Name | Description |
---|---|
f | Specifies the values of the function for which you want to compute the gradient. f is a vector or matrix. |
d | Specifies the spacing between points along the x- and y-axes, or between values of the first and second dimensions in a 2D array. d is an array of real, double-precision, floating-point numbers. The default is 1, or dx = dy = 1. |
dx | Specifies the spacing between points along the x-axis, or between values of the second dimension in a 2D array. dx is an array of real, double-precision, floating-point numbers. The default is 1. |
dy | Specifies the spacing between points along the y-axis, or between values of the first dimension in a 2D array. dy is an array of real, double-precision, floating-point numbers. The default is 1. |
Name | Description |
---|---|
fx | Returns the difference in gradient function values of f with respect to the x-axis, or df/dx. fx has the same dimension and data type as f. |
fy | Returns the difference in gradient function values of f with respect to the y-axis, or df/dy. fy has the same dimension and data type as f. |
You can specify the spacing between the points of the gradient function in two ways.

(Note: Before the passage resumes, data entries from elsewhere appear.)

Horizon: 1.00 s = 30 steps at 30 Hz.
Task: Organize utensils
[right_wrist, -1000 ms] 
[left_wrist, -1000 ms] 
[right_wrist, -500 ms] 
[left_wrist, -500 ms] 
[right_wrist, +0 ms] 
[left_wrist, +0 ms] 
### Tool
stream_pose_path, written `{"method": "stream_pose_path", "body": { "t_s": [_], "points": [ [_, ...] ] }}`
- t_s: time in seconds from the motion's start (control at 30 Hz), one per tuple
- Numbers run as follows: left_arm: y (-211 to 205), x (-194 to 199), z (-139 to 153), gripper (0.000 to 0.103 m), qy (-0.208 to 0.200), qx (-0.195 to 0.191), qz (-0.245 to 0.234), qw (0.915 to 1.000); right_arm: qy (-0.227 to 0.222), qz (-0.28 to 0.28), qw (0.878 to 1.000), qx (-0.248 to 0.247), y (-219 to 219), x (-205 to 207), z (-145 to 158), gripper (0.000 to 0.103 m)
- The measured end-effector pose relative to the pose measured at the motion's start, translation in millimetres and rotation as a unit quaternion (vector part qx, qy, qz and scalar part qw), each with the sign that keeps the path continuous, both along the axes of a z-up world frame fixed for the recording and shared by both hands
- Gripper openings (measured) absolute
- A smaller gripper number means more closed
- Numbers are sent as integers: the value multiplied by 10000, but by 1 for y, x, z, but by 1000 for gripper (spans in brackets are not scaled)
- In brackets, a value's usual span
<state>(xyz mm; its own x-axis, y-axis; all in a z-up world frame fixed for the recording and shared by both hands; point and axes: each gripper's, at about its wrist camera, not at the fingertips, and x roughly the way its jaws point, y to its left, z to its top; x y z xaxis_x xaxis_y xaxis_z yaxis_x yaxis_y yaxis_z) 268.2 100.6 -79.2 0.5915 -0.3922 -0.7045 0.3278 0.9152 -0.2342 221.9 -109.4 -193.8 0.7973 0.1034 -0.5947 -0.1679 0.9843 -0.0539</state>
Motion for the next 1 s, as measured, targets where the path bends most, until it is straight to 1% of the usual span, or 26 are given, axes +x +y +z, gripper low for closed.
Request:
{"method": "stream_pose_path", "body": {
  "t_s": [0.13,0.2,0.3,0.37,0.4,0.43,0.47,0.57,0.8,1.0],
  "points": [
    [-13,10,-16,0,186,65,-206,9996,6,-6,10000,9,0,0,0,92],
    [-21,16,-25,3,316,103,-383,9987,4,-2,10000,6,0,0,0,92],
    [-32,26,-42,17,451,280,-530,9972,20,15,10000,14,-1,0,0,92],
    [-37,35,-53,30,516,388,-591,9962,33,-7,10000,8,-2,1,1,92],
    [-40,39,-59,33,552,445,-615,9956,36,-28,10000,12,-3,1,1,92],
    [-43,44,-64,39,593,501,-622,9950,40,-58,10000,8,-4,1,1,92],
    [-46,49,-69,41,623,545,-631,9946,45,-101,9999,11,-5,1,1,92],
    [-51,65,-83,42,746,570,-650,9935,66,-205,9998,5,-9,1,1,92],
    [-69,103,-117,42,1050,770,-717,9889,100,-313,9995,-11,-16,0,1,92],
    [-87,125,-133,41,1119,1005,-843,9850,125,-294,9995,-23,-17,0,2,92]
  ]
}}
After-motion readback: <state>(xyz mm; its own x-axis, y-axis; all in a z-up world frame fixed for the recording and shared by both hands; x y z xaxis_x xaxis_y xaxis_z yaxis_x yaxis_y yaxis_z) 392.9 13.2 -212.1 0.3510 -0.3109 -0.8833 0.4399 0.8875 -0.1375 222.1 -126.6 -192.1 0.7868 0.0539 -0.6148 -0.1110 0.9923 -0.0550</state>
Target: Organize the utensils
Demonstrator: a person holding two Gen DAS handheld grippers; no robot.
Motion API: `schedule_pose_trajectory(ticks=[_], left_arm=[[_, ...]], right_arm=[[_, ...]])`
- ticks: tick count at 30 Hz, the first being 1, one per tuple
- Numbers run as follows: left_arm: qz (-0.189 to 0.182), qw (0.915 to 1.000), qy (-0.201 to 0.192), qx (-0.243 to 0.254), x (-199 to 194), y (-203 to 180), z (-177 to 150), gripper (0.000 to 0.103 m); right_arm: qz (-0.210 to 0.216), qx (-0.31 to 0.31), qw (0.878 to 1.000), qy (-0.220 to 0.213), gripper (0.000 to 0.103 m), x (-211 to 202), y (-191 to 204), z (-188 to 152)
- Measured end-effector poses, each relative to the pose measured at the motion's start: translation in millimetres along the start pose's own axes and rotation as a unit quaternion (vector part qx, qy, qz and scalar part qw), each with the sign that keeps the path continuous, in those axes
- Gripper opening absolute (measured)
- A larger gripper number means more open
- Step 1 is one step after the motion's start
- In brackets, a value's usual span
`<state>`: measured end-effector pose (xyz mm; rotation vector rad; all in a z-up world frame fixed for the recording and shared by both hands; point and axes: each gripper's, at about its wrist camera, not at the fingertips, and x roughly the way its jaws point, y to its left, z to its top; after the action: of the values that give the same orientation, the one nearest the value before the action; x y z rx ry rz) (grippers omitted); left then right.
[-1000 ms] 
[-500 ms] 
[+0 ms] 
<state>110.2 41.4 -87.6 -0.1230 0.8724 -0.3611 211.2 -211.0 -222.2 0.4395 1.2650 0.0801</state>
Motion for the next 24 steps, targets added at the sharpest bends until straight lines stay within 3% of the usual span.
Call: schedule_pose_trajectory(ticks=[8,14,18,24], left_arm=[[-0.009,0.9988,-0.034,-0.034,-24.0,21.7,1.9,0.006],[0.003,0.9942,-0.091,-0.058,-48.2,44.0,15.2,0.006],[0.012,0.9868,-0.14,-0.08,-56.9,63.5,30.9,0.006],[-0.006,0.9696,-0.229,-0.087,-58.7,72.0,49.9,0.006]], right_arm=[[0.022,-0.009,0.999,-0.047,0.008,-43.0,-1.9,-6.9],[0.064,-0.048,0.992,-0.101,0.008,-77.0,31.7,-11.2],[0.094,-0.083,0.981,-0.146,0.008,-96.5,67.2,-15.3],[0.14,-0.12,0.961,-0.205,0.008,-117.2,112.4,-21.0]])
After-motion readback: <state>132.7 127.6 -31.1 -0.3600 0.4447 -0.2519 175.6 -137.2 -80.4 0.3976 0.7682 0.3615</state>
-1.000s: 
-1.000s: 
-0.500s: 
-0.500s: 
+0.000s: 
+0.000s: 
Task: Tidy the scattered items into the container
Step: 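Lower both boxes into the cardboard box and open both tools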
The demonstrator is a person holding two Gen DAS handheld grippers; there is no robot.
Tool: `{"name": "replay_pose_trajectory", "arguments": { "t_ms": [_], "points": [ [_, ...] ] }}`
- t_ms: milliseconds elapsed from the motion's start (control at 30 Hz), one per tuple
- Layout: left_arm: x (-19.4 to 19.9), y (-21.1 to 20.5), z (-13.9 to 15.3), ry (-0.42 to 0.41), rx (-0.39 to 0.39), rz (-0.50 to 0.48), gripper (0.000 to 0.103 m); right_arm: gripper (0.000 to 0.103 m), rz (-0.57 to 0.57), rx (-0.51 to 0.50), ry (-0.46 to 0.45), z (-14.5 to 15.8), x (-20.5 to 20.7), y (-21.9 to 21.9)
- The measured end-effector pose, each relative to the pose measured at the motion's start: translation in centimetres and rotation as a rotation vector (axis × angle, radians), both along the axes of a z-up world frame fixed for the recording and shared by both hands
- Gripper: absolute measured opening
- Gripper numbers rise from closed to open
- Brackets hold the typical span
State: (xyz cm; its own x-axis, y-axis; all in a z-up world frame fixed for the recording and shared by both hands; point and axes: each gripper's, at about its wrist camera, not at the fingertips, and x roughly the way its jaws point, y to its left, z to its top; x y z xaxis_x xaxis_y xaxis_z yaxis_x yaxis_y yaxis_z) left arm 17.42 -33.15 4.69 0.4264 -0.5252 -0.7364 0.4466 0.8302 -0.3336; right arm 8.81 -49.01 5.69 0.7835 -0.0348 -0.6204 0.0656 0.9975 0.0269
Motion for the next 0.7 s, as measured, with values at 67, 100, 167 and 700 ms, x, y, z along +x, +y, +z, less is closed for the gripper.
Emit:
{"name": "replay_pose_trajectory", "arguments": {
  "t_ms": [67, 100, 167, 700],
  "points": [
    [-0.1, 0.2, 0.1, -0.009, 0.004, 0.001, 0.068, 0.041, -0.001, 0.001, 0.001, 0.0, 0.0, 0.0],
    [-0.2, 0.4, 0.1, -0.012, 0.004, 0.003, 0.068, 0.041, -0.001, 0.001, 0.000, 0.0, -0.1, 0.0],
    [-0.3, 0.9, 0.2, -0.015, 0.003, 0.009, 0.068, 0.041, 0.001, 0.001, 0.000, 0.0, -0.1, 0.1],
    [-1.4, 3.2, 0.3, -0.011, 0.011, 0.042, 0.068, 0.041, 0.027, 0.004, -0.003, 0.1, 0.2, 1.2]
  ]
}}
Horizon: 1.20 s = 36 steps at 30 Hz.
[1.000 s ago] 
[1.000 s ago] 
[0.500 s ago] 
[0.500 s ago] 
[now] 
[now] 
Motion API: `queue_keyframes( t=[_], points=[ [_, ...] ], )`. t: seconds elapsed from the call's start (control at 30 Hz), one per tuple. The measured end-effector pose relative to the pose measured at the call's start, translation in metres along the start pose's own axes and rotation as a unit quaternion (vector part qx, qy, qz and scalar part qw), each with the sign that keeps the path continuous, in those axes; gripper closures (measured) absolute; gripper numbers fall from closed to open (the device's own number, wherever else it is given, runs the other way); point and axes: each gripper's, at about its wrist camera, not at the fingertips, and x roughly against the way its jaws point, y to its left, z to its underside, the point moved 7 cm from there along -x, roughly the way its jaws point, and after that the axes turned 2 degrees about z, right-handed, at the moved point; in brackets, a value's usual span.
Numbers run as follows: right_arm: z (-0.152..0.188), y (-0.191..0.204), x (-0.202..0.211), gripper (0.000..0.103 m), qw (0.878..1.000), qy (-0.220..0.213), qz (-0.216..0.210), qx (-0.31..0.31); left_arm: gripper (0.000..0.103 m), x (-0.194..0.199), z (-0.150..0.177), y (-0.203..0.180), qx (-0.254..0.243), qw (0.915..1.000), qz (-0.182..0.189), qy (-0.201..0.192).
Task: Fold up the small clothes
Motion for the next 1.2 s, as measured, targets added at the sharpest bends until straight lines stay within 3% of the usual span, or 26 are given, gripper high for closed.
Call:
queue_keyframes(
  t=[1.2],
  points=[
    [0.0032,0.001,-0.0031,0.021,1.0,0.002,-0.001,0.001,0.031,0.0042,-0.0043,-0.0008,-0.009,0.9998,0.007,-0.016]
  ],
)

If dx or dy contains only one element, the spacing between two consecutive points in the corresponding axis is constant. If dx or dy contains more than one element, the values of the elements specify the coordinates of the points in the corresponding axis. The length of dx or dy must therefore conform to the corresponding dimension of f.
The following table lists the support characteristics of this function.
Supported in the LabVIEW Run-Time Engine | Yes |
Supported on RT targets | Yes |
Suitable for bounded execution times on RT | Not characterized |
F = rand(3, 4)
[Fx, Fy] = gradient(F, [1, 2, 3, 4], [1, 2, 3])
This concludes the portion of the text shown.